Gerlovina & Gerlovin
Gerlovina and Gerlovin: September 17 – December 8, 1984
Materials
paint, wood, video monitors, video

A series of heads is painted on the four walls of the gallery Leaning between two faces on one long wall is a weathered...

Description

A series of heads is painted on the four walls of the gallery. Leaning between two faces on one long wall is a weathered wooden staircase, a standing male figure painted on its steps. In one corner, a face spans both walls, nose painted onto a stack of firewood, eyes formed with hypodermic needles. The eyes on the head on the far end of the gallery hold television monitors that play a vide tape made of various spaces throughout the building.

Artist Statement

Frescoes of Ancient New York Mosaics are exaggerated fragments of faces that create the illusion of permanence. The face is an archetypal symbol in any culture.

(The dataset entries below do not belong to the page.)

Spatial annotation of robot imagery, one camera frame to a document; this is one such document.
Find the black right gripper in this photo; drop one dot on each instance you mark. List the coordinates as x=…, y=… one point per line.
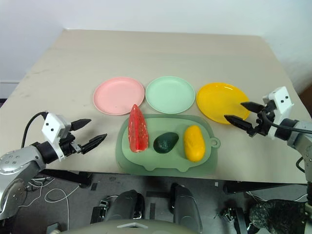
x=262, y=120

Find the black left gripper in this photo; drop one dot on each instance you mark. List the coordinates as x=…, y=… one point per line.
x=68, y=144

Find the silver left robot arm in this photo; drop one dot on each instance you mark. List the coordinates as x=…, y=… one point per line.
x=19, y=165

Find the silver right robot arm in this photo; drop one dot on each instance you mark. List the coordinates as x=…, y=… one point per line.
x=298, y=136

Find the yellow plate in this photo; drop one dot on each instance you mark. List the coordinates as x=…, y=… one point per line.
x=220, y=101

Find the pink plate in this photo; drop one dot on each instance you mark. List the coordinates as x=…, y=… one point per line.
x=118, y=95

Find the light green plate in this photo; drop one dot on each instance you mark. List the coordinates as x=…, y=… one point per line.
x=170, y=93

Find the red strawberry toy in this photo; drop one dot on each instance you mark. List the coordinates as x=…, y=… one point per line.
x=137, y=131

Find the yellow mango toy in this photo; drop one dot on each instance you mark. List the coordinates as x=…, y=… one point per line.
x=194, y=143

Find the dark green avocado toy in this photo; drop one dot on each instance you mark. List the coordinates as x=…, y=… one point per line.
x=165, y=142

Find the dark rounded left robot leg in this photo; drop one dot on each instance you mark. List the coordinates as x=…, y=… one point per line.
x=125, y=207

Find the dark rounded robot leg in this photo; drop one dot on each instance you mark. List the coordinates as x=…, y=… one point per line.
x=185, y=204
x=125, y=207

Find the green silicone tray mat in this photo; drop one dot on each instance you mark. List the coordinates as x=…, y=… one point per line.
x=165, y=161

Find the grey robot torso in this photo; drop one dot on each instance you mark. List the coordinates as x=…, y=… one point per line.
x=122, y=228

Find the dark speckled rounded object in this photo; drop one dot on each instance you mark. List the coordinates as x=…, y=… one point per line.
x=278, y=214

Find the dark rounded right robot leg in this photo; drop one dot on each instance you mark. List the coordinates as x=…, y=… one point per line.
x=185, y=204

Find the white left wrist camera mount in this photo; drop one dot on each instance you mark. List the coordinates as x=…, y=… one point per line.
x=52, y=129

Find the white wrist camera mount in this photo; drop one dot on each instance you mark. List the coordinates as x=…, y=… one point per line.
x=280, y=101
x=52, y=129

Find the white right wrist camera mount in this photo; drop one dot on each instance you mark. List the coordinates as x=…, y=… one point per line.
x=280, y=101

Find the black table frame bar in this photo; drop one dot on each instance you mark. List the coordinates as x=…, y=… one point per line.
x=65, y=176
x=264, y=186

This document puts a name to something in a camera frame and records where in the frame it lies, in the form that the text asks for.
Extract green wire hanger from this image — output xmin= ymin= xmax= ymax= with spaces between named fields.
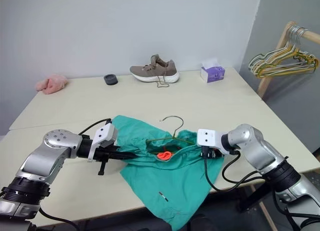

These brick will iconographic faces recall monumental mosaic portraits from Byzantium and Rome, two decaying cultures with qualities of today’s Moscow (the Third Rom, place of our birth) and New York (the New Babylon where we live now). The video in the eyes of one of the heads is based on the preposterous correlation of the live and canonized face.

About the Artist

Rimma Gerlovina and Valery Gerlovin (Americans, b. Russia, 1951 and 1945) were founding members of the underground conceptual movement in Soviet Russia, described in their book, Russian Samizdat Art. Since coming to America in 1980, they had many personal exhibitions in galleries and museums, including the Art Institute of Chicago. The New Orleans Museum of Art launched a retrospective of their photography, which traveled to venues in fifteen cities. Group exhibitions include: The Venice Biennial; The Guggenheim Museum; Smithsonian’s National Museum of American Art; Bonn Kunsthalle, Germany; Tokyo Metropolitan Museum of Photography; State Tretyakov Gallery Moscow, and others.